Plotting with Colors

In the above example. terrain.colors() tells R to create a palette of colors within the terrain.colors color ramp. There are other palettes that you can use as well include rainbow and heat.colors.

  • More on color palettes in R here.
  • Another good post on colors.
  • RColorBrewer is another powerful tool to create sets of colors.
### Challenge: Plotting Rasters

Explore colors more:

  • What happens if you change the number of colors in the terrain.colors() function?
  • What happens if you change the zlim values in the image() function?
  • What are the other attributes that you can specify when using the image() function?

Breaks and Colorbars in R

A digital elevation model (DEM) is an example of a continuous raster. It contains elevation values for a range. For example, elevations values in a DEM might include any set of values between 200 m and 500 m. Given this range, you can plot DEM pixels using a gradient of colors.

By default, R will assign the gradient of colors uniformly across the full range of values in the data.
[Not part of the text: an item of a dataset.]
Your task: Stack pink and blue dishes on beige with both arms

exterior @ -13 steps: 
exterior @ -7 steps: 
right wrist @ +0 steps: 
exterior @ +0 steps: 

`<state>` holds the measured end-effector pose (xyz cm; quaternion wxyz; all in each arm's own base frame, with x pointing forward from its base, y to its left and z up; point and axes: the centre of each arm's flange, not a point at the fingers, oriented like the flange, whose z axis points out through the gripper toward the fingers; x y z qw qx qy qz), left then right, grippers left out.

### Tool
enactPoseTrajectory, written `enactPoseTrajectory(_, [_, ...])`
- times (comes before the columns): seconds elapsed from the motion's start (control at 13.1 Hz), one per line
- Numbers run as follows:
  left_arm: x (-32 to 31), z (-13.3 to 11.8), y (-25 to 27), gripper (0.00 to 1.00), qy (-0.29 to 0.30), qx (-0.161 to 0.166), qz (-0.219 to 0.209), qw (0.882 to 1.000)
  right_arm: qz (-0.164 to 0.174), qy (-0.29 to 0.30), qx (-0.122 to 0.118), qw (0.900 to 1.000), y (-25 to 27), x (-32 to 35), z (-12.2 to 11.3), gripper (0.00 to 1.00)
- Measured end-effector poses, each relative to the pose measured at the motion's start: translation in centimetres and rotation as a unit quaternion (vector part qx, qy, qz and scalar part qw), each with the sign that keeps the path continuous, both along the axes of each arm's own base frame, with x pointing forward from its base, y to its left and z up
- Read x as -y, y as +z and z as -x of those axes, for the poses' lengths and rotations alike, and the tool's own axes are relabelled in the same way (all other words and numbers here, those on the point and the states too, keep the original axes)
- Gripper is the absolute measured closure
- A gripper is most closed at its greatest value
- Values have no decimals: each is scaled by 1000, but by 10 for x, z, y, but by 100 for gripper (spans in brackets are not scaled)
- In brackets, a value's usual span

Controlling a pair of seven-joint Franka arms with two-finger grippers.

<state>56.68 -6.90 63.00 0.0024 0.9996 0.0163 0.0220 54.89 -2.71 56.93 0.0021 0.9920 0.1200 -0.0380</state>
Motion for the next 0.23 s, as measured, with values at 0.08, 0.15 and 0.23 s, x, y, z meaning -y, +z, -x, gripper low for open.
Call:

In our case, our DEM has values between 250 and 500. However, we can adjust the "breaks" which represent the numeric locations where the colors change if we want too.

# add a color map with 5 colors
col=terrain.colors(5)

# add breaks to the colormap (6 breaks = 5 segments)
brk <- c(250, 300, 350, 400, 450, 500)

plot(DEM, col=col, breaks=brk, main="DEM with more breaks")

We can also customize the legend appearance.

# First, expand right side of clipping rectangle to make room for the legend
# turn xpd off
par(xpd = FALSE, mar=c(5.1, 4.1, 4.1, 4.5))

# Second, plot w/ no legend
plot(DEM, col=col, breaks=brk, main="DEM with a Custom (but flipped) Legend", legend = FALSE)

# Third, turn xpd back on to force the legend to fit next to the plot.
par(xpd = TRUE)

# Fourth, add a legend - & make it appear outside of the plot
legend(par()$usr[2], 4110600,
        legend = c("lowest", "a bit higher", "middle ground", "higher yet", "highest"), 
        fill = col)

Notice that the legend is in reverse order in the previous plot. Let’s fix that. We need to both reverse the order we have the legend laid out and reverse the the color fill with the rev() colors.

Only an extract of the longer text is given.